At a Brownsburg Community School Corporation meeting on Monday night, the school board approved the termination or resignation of four staffers involved in a lunchroom incident where a special-needs student was mistreated and subjected to eating his own puke.
The staffers were identified as:
- Life Skills teacher Sara Seymour, 27
- Terminated
- Life Skills instructional aide Debra Kanipe, 63
- Terminated
- Life Skills teacher Julie Taylor, 48
- Resigned
- Life Skills instructional aide Kristen Mitchell, 38
- Terminated
Meghan King, a 24-year-old registered behavioral technician working for Kids Count, was also criminally charged. However, she is not a BCSC employee and therefore cannot resign from or be terminated by the school.
“What happened at Brown Elementary is the worst treatment of a student by individuals given a responsibility to provide care,” BCSC Superintendent Jim Snapp said during the meeting Monday.
In addition to losing their positions at the school, all four staffers and King also face criminal charges for their roles in the incident. For more information on those charges, click here.
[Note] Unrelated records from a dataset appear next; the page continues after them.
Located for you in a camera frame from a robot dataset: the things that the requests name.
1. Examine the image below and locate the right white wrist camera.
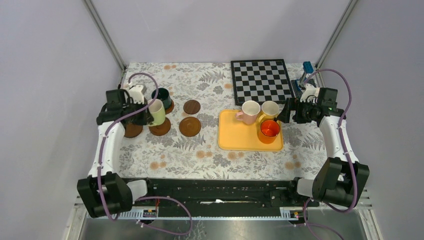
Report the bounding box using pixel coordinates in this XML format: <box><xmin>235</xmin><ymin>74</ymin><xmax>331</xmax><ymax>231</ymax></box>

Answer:
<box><xmin>300</xmin><ymin>83</ymin><xmax>321</xmax><ymax>103</ymax></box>

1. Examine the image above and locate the floral tablecloth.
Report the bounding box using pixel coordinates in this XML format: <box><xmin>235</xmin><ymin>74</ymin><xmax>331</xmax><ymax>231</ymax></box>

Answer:
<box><xmin>117</xmin><ymin>62</ymin><xmax>327</xmax><ymax>180</ymax></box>

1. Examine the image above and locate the brown coaster bottom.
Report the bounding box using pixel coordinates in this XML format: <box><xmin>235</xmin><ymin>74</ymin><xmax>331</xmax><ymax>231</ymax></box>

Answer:
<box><xmin>149</xmin><ymin>117</ymin><xmax>172</xmax><ymax>136</ymax></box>

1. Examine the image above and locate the purple cable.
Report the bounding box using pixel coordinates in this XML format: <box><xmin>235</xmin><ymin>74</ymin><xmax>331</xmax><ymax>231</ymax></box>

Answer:
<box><xmin>96</xmin><ymin>72</ymin><xmax>194</xmax><ymax>236</ymax></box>
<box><xmin>301</xmin><ymin>68</ymin><xmax>359</xmax><ymax>240</ymax></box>

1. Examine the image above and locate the dark green mug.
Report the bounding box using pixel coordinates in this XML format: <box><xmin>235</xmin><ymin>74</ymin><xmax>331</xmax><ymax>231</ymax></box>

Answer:
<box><xmin>151</xmin><ymin>87</ymin><xmax>172</xmax><ymax>111</ymax></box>

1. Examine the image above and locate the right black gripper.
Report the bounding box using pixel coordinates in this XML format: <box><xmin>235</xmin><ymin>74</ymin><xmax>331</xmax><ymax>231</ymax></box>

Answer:
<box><xmin>275</xmin><ymin>97</ymin><xmax>319</xmax><ymax>124</ymax></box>

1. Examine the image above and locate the yellow mug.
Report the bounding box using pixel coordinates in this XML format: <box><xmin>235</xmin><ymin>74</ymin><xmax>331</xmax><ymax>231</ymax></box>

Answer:
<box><xmin>257</xmin><ymin>100</ymin><xmax>280</xmax><ymax>123</ymax></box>

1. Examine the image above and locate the dark wood grain coaster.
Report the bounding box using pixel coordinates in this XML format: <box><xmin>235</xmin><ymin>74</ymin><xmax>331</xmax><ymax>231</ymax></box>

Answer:
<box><xmin>183</xmin><ymin>99</ymin><xmax>201</xmax><ymax>115</ymax></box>

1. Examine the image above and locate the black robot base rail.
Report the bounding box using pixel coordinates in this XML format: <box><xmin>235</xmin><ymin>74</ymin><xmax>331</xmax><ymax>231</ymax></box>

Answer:
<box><xmin>123</xmin><ymin>178</ymin><xmax>307</xmax><ymax>220</ymax></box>

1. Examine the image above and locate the blue toy block structure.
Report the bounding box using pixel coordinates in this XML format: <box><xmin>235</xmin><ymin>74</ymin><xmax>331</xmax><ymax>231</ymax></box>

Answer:
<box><xmin>293</xmin><ymin>61</ymin><xmax>314</xmax><ymax>94</ymax></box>

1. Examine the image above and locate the light green mug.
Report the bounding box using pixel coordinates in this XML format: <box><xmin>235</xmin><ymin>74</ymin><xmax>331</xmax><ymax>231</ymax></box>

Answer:
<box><xmin>147</xmin><ymin>99</ymin><xmax>166</xmax><ymax>127</ymax></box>

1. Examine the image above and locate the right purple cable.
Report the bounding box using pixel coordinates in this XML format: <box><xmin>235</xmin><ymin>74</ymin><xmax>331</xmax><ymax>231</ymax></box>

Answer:
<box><xmin>301</xmin><ymin>68</ymin><xmax>359</xmax><ymax>240</ymax></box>

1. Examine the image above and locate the orange mug black handle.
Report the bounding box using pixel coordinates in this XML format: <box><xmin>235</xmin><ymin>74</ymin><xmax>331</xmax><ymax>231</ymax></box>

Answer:
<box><xmin>258</xmin><ymin>119</ymin><xmax>281</xmax><ymax>144</ymax></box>

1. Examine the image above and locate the pink mug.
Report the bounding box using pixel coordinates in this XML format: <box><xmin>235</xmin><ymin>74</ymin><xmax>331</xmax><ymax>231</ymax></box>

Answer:
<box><xmin>235</xmin><ymin>100</ymin><xmax>261</xmax><ymax>125</ymax></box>

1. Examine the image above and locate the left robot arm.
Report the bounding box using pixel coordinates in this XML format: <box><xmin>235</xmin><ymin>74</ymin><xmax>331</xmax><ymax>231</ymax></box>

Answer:
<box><xmin>77</xmin><ymin>85</ymin><xmax>155</xmax><ymax>221</ymax></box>

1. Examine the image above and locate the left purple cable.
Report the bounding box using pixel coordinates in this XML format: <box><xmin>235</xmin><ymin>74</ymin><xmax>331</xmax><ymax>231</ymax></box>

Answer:
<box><xmin>96</xmin><ymin>72</ymin><xmax>194</xmax><ymax>236</ymax></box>

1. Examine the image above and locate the yellow plastic tray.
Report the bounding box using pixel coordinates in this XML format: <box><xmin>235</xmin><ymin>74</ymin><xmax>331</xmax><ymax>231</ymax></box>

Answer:
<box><xmin>218</xmin><ymin>109</ymin><xmax>284</xmax><ymax>152</ymax></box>

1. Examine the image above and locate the light brown coaster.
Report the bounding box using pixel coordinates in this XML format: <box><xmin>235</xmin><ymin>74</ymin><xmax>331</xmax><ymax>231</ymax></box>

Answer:
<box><xmin>179</xmin><ymin>116</ymin><xmax>202</xmax><ymax>137</ymax></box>

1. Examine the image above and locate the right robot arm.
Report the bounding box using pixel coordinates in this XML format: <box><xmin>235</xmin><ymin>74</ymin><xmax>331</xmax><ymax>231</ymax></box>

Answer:
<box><xmin>274</xmin><ymin>84</ymin><xmax>370</xmax><ymax>213</ymax></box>

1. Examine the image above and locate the black white chessboard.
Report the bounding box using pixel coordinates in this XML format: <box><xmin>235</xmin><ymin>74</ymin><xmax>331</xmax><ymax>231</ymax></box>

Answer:
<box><xmin>230</xmin><ymin>59</ymin><xmax>295</xmax><ymax>106</ymax></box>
A sixth adult, a Brown Elementary staffer who has not been criminally charged but that BCSC said did not report the incident, has also submitted a letter of resignation. That letter was not received in time to be processed during Monday’s meeting and will be discussed at the June board meeting.
According to court documents, the lunchroom incident occurred on Feb. 16, although the school said officials weren’t aware until the late evening of April 12.
According to the Brownsburg Police Department, Seymour advised a 7-year-old Life Skills student that, if he vomited, he would have to eat whatever he threw up.
The child, on a tray provided by Taylor, indeed vomited, at which point Kanipe provided the child with a spoon.
Seymour and Kanipe stood on either side while the boy ate a portion of the vomit, police said. The child then used paper towels to clean up what remained. Mitchell and King witnessed what happened.
According to the probable cause affidavit, video showed the incident and the involvement of the five staff members. None of them reported what happened.
“An individual who has reason to believe that a child is a victim of abuse or neglect has to make a report immediately,” said Jody Madeira, IU Bloomington Professor of Law.
“It really is any action that makes us go ‘uhhhh’ that gut instinct whether it seems to be a bad teaching moment or a bad parenting moment. We really aren’t the ones who should make that decision it is DCS,” said Maderia.
Madeira says Indiana has extensive mandatory report laws. That means, every Hoosier is a mandatory reporter.
“You are looking for is failure to provide food, clothing, shelter, medical care, education, or supervision,” said Madeira.